Teaching NLP for Economists - Some reflections

I taught an online guest course at the Munich Graduate School of Economics last month (October 2020), called “NLP for Economists”. The last real course I taught was in Spring 2018, and my professional experiences since then substantially influenced my views on what to include when teaching NLP to a non-CS audience. This post is a reflection on my course, along with some comments from student feedback.

Challenges in preparing this course: A course such as this is new. I don’t know of any other NLP course with a specific focus on economics. Why such a course? is not my question - there is clearly a need. Why is a traditional NLP course insufficient? What is missing in that approach? What makes this course different from a regular NLP course? Here are some challenges with designing this course, in my opinion:

How much can you pack into 2 weeks of classes? (6-7 meetings in total i.e., every alternate weekday for two weeks) was my first challenge. Given the background of my students (graduate students in economics, some with a little bit of programming skills, some without), the course had to be introductory. Yet, there should be some actionable content they can use in their own research projects soon (or at least effectively collaborate with a more technical person with NLP/ML background).
Another challenge comes from the fact that I am teaching to economists. Many off the shelf NLP solutions may not be a good fit for texts from that discipline, as they are typically trained on newspapers, tweets etc. Further, there are all sorts of challenging NLP problems, but not all of them are commonly found in existing research at the intersection of NLP and Economics (as seen in economics journals, not NLP publications). So, any content I choose should reflect that reality.
A third challenge is - where do you get your data? how do you extract text from various formats? While this is a completely ignored problem in a typical NLP course I can think of, it is a major bottleneck both in industry use cases, as well as for anyone wanting to work in a non-standard NLP setup. So, including some discussion on this is essential.
A final challenge is to introduce methods that are relatively easier to understand without a lot of technical background. I saw two advantages to this:
- Data hungry NLP methods (e.g., deep learning) may not suit the situation, especially considering that they may not have that sort of datasets. So, they should know about alternative approaches as well (I felt regular expressions, rule based approaches are useful here)
- Simpler solutions (if they work) are more manageable in terms of computational and financial resources.

So, considering all these, I divided my syllabus into three main topics (details on the course website):

Overview (NLP overview, NLP in economics overview, Python basics)
Python and Text (working with various formats of text, pre-processing text, different kinds of text vectorization from bag of words to embeddings)
NLP/ML methods (regular expressions, corpus collection/analysis methods, text classification, topic modeling, information extraction, summarization)

For the last one, I noticed in my readings that text classification and topic modeling are two most common methods seen in economics papers dealing with textual analysis. I included information extraction to introduce what else can possibly be done (key phrase extraction, named entity recognition etc), and text summarization was very brief, just because there are some available libraries. It seemed to me from assignment submissions that students saw some value in knowing about KPE/NER for their own research.

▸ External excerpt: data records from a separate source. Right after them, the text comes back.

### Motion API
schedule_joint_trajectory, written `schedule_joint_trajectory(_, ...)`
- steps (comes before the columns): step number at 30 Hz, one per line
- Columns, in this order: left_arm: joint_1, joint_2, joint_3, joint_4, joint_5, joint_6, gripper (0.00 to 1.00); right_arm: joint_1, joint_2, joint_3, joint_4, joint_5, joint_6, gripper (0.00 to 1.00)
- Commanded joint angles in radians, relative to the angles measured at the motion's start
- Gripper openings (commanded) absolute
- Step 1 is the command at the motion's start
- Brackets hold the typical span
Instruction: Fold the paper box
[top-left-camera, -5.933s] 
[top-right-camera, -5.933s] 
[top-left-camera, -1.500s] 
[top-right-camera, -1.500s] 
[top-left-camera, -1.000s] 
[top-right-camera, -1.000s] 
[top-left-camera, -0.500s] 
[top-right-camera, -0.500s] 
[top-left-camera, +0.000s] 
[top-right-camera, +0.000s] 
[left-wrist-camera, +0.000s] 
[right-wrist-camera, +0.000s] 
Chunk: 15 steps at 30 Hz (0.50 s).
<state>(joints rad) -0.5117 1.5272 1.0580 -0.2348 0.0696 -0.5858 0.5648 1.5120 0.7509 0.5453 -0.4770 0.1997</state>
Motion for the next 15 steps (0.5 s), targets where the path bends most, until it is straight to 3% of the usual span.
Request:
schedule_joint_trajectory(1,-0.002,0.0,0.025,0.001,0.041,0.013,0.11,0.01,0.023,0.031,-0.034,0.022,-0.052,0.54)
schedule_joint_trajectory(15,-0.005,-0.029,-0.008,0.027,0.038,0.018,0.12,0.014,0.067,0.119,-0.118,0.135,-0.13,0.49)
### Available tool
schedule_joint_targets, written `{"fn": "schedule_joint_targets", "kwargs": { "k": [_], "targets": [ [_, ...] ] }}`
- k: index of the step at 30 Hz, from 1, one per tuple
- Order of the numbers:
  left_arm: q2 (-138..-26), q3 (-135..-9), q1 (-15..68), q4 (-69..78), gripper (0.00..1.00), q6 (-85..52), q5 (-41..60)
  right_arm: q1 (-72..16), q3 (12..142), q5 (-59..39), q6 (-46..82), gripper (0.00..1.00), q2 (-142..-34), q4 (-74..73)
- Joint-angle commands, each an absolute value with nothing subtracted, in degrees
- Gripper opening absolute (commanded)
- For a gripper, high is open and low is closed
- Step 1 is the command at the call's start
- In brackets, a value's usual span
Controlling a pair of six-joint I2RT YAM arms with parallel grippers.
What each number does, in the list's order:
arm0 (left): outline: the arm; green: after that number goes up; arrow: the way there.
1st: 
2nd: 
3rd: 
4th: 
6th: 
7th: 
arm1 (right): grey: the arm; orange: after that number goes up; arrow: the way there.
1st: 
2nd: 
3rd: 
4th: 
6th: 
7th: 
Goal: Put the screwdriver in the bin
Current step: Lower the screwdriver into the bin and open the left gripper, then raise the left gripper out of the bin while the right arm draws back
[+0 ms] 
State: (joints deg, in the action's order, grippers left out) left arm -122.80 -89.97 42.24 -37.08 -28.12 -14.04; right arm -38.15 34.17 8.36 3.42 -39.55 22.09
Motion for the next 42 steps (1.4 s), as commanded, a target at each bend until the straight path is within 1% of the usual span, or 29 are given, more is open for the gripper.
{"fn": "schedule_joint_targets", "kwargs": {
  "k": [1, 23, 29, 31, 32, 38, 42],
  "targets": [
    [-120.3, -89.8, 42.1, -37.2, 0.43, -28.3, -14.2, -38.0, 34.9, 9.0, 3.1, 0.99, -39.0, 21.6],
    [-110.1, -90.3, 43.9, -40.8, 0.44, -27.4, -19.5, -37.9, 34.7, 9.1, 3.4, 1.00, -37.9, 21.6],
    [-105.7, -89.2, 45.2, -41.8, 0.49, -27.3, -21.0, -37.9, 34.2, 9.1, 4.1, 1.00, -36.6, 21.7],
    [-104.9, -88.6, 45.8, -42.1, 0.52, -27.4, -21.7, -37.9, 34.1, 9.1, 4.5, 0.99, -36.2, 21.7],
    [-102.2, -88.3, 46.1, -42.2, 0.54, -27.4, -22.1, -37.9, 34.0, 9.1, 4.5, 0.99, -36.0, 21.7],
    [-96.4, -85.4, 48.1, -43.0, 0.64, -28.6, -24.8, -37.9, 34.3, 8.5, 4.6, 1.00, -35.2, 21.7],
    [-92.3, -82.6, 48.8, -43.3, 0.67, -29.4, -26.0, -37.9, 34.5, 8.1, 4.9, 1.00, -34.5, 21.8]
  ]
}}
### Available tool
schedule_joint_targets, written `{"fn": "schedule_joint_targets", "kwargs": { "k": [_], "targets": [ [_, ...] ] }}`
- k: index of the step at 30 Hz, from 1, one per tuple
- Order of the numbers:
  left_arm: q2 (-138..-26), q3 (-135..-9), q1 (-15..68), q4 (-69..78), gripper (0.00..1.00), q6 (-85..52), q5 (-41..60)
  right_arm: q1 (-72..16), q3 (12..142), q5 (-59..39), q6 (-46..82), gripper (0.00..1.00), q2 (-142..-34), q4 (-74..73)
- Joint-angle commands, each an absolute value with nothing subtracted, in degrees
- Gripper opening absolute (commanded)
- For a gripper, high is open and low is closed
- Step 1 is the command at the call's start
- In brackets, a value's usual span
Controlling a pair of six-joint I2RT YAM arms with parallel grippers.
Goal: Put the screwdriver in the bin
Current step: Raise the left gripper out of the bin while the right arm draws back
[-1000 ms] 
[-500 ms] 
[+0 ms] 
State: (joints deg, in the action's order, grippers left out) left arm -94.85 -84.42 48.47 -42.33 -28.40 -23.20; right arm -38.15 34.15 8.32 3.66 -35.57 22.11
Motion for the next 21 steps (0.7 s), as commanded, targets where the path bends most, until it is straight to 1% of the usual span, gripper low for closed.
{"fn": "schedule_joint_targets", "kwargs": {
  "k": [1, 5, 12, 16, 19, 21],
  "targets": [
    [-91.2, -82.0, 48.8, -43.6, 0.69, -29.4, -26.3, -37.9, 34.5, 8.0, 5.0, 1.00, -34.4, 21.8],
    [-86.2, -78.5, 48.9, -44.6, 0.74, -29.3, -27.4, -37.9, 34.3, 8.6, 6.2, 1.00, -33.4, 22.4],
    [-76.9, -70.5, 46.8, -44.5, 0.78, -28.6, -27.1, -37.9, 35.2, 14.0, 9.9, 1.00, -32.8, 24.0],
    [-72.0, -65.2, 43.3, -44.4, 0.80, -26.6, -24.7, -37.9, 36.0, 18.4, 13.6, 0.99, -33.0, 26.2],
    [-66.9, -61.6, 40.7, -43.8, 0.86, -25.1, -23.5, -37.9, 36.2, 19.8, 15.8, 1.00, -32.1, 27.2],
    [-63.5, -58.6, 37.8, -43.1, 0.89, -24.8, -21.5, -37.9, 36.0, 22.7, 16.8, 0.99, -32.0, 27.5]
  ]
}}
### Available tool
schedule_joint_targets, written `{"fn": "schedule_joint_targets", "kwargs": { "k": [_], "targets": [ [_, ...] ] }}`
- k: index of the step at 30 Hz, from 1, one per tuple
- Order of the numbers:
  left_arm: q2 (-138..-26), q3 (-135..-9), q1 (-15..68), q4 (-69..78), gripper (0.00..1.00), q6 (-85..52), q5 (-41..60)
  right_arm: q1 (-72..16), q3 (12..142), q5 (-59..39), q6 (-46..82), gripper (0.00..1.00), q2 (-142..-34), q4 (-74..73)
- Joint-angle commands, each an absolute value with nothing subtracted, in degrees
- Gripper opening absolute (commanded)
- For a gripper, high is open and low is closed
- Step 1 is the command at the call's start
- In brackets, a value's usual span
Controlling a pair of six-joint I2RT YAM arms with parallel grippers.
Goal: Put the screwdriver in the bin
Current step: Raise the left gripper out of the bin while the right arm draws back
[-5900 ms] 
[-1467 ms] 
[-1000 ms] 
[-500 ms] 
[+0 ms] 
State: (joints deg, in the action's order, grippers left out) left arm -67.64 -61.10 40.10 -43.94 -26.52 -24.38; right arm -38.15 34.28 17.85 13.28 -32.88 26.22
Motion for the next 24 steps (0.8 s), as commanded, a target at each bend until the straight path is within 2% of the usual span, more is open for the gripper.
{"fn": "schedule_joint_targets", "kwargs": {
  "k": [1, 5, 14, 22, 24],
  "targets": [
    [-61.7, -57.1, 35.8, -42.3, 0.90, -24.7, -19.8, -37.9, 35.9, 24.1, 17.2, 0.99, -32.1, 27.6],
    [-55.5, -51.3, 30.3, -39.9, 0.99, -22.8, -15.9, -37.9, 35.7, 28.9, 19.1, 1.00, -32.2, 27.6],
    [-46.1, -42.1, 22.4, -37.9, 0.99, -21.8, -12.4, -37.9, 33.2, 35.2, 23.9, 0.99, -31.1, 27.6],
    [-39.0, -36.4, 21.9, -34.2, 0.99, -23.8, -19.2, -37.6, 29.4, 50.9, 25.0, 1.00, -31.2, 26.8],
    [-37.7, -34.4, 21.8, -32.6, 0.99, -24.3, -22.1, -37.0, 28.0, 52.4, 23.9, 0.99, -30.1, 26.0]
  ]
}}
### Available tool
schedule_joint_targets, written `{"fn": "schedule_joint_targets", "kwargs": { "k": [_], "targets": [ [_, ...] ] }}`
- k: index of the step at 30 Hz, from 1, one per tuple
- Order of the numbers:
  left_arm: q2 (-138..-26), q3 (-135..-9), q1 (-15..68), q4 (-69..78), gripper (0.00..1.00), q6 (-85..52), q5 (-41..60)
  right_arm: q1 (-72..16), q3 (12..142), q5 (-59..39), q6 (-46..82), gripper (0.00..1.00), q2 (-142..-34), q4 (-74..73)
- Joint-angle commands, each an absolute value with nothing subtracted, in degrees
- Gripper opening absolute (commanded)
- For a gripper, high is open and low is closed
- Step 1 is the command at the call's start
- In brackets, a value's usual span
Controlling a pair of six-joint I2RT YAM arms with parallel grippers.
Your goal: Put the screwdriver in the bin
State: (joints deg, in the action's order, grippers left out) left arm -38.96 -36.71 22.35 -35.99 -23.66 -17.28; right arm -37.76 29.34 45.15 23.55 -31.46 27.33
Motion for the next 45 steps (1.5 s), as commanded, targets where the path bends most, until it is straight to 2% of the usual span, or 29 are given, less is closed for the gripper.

Apart from these, we had group discussion sessions where students formed into groups, chose an economics paper involving NLP methods (mostly from the list supplied on the website) and presented about it. I don’t like to give too challenging assignments in courses with non-CS students, since that may deter them from the content altogether. So, I focused on letting them figure out how to use some existing NLP tools, and in addition, write their observations on where they work and where they fail. They also had to write a short term paper reflecting on some economics research problem that can benefit from what they learnt.

What I liked: I just loved the insights and criticisms (of NLP) that came from students during our meetings, in the group discussions, in their assignments and term paper. Some of these gave me a fresh perspective on NLP. The many perspectives on PDF parsing enriched my own experience with that. I would have appreciated more interaction/more questions, but I felt this is my best class so far!

What I missed: The course was supposed to be taught in person. Situations made it an online course. I realized that as an instructor, I rely a lot on in person interactions, moving around in the classroom, asking questions, etc. I terribly missed all these. Especially, the pre-recording of lectures left me in some sort of depressed mood for a full week. Recording them, alternatively looking at the slides and staring into blankness, is the worst part of the course for me. However, some students felt this format worked better for them as they could pause, replay, and resume when they want (even though the audio/video quality was poor from my end).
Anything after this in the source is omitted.